* ASSIGNMENT
Check every line of the data below for "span". Copy each one that has it.

[[ GIVEN MATERIAL open ]]

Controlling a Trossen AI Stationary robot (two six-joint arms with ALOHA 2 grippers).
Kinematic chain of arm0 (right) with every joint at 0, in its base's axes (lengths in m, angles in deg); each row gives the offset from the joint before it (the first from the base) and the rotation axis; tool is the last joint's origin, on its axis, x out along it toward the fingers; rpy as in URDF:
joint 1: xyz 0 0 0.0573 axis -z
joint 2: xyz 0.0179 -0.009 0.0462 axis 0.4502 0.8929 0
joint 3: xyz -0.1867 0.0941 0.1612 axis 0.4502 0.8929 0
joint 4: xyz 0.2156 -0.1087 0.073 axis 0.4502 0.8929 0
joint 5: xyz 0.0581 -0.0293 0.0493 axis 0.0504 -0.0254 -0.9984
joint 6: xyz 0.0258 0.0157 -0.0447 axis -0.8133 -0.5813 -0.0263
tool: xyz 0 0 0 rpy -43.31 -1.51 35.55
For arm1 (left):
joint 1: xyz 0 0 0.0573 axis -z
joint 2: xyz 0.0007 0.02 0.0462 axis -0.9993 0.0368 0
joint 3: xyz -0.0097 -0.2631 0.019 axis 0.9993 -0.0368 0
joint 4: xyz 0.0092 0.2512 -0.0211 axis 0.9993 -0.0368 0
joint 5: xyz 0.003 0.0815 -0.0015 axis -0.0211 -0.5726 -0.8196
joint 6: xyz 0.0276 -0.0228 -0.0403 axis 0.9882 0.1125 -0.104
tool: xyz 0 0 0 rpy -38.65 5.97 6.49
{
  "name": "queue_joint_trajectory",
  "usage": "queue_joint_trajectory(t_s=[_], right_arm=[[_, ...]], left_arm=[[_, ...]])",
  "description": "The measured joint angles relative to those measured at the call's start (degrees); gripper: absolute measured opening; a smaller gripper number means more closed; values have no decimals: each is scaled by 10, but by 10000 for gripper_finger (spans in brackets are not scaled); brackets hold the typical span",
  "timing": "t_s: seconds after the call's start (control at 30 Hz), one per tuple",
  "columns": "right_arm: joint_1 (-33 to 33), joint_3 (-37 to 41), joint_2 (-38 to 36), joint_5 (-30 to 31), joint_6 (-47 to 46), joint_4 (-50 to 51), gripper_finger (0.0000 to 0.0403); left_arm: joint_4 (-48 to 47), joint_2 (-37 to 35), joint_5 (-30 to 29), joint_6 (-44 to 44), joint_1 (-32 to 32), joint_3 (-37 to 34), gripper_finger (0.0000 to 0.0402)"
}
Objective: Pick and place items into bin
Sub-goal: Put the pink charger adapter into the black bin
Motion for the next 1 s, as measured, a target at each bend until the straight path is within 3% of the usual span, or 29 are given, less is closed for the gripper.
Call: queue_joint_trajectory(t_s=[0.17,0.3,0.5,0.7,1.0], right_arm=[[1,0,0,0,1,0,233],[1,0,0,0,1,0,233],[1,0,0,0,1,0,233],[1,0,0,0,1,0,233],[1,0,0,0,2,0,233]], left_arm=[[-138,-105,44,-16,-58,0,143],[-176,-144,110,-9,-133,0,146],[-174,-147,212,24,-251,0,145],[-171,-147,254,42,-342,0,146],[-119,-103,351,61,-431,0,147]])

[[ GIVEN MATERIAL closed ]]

* ANSWER TO THIS PROBLEM
  "description": "The measured joint angles relative to those measured at the call's start (degrees); gripper: absolute measured opening; a smaller gripper number means more closed; values have no decimals: each is scaled by 10, but by 10000 for gripper_finger (spans in brackets are not scaled); brackets hold the typical span",
Motion for the next 1 s, as measured, a target at each bend until the straight path is within 3% of the usual span, or 29 are given, less is closed for the gripper.

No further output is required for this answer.